■ **Assigned task**: What number of lines in the material contain the word "robot"? Give that number alone.

*** Opening of Information shown ***

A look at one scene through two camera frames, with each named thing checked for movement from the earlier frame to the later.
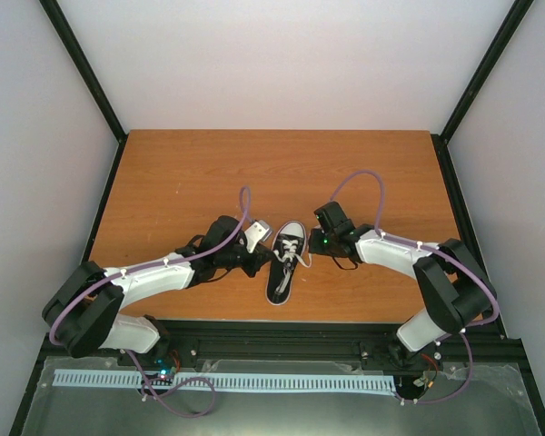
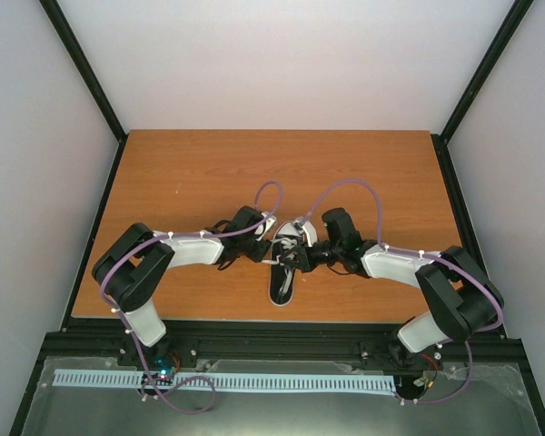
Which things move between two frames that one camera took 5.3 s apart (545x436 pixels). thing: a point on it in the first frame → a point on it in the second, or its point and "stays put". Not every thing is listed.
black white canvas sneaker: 288,243 stays put
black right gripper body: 322,247 → 314,261
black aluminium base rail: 311,339 stays put
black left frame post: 93,83 stays put
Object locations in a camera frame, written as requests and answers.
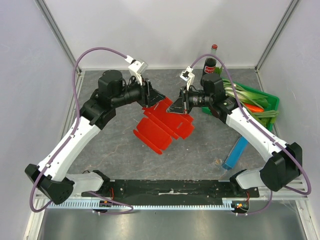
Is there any green plastic crate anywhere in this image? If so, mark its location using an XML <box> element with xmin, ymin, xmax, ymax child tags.
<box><xmin>201</xmin><ymin>82</ymin><xmax>280</xmax><ymax>133</ymax></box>

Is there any cola glass bottle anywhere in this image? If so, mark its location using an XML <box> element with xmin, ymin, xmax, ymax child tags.
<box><xmin>202</xmin><ymin>44</ymin><xmax>218</xmax><ymax>76</ymax></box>

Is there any blue rectangular box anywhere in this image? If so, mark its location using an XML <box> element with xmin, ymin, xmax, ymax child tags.
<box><xmin>222</xmin><ymin>136</ymin><xmax>248</xmax><ymax>171</ymax></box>

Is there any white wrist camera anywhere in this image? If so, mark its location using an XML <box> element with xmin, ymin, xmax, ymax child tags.
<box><xmin>179</xmin><ymin>66</ymin><xmax>195</xmax><ymax>91</ymax></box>
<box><xmin>125</xmin><ymin>55</ymin><xmax>149</xmax><ymax>86</ymax></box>

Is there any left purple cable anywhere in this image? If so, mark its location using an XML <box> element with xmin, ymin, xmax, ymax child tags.
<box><xmin>29</xmin><ymin>46</ymin><xmax>134</xmax><ymax>216</ymax></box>

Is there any light blue slotted cable duct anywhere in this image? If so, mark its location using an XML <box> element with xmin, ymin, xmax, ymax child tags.
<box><xmin>47</xmin><ymin>198</ymin><xmax>234</xmax><ymax>211</ymax></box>

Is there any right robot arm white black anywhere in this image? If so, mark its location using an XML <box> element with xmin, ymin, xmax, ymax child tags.
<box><xmin>166</xmin><ymin>71</ymin><xmax>303</xmax><ymax>197</ymax></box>

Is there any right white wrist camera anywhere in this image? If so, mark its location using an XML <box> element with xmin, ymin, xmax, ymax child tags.
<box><xmin>179</xmin><ymin>66</ymin><xmax>195</xmax><ymax>91</ymax></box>

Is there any purple cable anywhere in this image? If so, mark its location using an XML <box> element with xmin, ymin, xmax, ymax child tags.
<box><xmin>190</xmin><ymin>53</ymin><xmax>312</xmax><ymax>217</ymax></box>
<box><xmin>29</xmin><ymin>46</ymin><xmax>134</xmax><ymax>216</ymax></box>

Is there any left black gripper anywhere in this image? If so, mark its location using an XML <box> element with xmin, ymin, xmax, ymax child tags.
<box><xmin>112</xmin><ymin>73</ymin><xmax>166</xmax><ymax>108</ymax></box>

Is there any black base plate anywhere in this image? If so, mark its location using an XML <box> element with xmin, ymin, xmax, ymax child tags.
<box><xmin>96</xmin><ymin>179</ymin><xmax>260</xmax><ymax>206</ymax></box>

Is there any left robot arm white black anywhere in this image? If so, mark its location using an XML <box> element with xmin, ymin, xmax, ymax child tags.
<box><xmin>25</xmin><ymin>70</ymin><xmax>166</xmax><ymax>205</ymax></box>

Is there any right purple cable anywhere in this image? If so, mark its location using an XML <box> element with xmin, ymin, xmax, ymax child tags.
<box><xmin>190</xmin><ymin>53</ymin><xmax>312</xmax><ymax>217</ymax></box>

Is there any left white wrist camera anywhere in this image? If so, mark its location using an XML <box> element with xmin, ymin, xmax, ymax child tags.
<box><xmin>125</xmin><ymin>55</ymin><xmax>149</xmax><ymax>86</ymax></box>

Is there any leek with green leaves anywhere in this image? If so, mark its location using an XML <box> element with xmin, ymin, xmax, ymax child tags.
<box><xmin>222</xmin><ymin>79</ymin><xmax>269</xmax><ymax>109</ymax></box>

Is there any orange carrot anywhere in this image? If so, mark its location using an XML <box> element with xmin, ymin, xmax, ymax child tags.
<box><xmin>244</xmin><ymin>103</ymin><xmax>265</xmax><ymax>113</ymax></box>

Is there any red paper box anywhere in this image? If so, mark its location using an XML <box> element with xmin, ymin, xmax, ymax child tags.
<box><xmin>133</xmin><ymin>98</ymin><xmax>195</xmax><ymax>155</ymax></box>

*** Close of Information shown ***

■ **Task solution**: 2